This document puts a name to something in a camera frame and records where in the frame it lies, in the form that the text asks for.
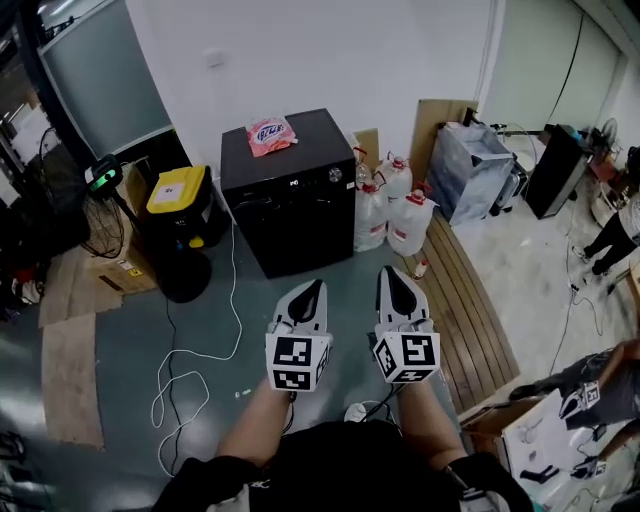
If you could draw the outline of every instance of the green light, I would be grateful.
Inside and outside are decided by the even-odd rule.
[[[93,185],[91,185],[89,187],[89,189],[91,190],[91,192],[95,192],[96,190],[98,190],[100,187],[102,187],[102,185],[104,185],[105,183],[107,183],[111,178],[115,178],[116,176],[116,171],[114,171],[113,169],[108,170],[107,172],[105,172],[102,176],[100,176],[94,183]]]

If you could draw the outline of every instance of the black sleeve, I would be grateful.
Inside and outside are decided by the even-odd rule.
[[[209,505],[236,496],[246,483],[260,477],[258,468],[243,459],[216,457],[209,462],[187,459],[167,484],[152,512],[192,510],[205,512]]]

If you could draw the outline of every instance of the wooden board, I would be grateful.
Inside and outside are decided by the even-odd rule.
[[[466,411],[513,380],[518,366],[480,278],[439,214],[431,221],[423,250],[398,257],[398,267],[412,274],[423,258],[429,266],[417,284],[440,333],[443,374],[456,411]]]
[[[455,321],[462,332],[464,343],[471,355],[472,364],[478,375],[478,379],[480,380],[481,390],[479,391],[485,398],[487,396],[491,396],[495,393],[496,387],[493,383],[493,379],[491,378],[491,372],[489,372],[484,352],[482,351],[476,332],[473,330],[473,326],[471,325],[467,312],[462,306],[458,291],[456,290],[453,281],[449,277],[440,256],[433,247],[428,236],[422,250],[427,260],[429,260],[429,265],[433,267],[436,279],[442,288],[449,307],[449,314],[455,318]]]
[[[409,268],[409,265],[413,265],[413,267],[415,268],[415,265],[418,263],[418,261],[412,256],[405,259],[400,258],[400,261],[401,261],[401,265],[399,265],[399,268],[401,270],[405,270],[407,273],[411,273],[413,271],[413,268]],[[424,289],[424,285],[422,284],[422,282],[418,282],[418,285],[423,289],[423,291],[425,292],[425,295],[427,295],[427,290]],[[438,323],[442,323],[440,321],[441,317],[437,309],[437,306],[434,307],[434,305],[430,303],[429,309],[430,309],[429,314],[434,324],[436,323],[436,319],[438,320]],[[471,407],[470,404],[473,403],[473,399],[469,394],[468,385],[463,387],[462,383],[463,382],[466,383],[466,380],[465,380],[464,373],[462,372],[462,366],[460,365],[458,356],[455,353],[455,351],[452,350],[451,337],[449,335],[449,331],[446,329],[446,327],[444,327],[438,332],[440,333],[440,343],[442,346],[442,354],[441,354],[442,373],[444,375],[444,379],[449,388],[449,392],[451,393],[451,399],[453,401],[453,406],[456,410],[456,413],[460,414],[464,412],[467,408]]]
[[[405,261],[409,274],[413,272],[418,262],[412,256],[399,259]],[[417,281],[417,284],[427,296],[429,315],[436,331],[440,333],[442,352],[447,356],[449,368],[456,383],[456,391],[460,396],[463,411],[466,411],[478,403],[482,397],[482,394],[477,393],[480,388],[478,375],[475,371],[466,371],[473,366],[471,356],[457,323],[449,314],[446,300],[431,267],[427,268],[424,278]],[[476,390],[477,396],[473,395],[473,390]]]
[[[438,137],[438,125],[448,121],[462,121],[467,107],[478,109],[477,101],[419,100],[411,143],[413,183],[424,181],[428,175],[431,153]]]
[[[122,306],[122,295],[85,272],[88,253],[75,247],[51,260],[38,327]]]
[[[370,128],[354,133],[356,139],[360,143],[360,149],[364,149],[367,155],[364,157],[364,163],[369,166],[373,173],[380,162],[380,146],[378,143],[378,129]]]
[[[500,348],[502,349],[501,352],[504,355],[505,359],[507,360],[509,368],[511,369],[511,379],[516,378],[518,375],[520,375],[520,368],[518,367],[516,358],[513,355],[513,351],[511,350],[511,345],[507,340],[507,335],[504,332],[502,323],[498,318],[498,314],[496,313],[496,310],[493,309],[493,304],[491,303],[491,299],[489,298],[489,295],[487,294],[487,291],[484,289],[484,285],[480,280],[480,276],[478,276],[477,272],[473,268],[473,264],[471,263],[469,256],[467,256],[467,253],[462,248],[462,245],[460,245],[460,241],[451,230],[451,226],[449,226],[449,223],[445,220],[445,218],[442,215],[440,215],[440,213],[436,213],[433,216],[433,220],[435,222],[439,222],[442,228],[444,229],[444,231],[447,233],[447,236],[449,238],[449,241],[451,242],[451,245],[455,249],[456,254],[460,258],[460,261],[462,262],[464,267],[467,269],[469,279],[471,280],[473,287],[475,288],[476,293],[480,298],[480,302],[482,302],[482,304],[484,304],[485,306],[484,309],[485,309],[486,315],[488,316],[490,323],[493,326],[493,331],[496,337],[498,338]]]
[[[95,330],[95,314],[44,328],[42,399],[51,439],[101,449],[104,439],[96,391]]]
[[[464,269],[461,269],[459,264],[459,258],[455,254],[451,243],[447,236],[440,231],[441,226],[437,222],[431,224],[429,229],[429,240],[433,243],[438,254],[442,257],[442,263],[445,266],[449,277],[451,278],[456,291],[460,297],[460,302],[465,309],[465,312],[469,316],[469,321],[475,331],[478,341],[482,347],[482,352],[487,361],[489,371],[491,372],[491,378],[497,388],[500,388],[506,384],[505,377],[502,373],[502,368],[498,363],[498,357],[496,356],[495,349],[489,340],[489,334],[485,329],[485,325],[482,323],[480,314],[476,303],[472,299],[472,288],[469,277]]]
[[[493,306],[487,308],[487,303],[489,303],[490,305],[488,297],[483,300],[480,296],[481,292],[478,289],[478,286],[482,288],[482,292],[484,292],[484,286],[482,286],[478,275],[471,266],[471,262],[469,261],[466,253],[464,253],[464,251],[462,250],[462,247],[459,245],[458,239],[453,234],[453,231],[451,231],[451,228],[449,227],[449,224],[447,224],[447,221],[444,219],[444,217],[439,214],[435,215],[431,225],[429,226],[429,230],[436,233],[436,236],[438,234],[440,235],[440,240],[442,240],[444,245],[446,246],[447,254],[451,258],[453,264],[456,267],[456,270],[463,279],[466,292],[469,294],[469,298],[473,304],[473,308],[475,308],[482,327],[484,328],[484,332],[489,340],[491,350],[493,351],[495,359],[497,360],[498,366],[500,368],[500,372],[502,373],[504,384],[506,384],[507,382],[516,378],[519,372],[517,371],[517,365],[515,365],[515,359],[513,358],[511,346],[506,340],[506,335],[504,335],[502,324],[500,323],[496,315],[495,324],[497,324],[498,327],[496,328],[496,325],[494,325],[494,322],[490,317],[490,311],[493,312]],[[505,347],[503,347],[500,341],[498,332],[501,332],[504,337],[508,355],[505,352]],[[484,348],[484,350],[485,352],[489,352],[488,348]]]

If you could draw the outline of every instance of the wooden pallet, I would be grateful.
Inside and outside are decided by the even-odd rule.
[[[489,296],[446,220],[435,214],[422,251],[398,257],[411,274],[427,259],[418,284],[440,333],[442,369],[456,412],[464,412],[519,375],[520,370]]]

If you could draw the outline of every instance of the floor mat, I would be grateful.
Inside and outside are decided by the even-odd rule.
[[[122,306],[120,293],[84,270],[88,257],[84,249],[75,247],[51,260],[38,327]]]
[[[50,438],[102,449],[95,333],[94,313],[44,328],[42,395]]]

● ● ● ● ● ● ●

Each line from the first line of the listing through the line with "board, I would be grateful." must be printed exactly, both ends included, and no picture may appear.

** Finished exercise **
This document puts a name to something in a camera frame and records where in the frame it lies, in the form that the text asks for.
If you could draw the outline of every instance of the green light, I would be grateful.
Inside and outside are decided by the even-odd rule.
[[[93,185],[91,185],[89,187],[89,189],[91,190],[91,192],[95,192],[96,190],[98,190],[100,187],[102,187],[102,185],[104,185],[105,183],[107,183],[111,178],[115,178],[116,176],[116,171],[114,171],[113,169],[108,170],[107,172],[105,172],[102,176],[100,176],[94,183]]]

If you could draw the outline of every instance of the black sleeve, I would be grateful.
Inside and outside are decided by the even-odd rule.
[[[209,505],[236,496],[246,483],[260,477],[258,468],[243,459],[216,457],[209,462],[187,459],[167,484],[152,512],[192,510],[205,512]]]

If you could draw the outline of every instance of the wooden board, I would be grateful.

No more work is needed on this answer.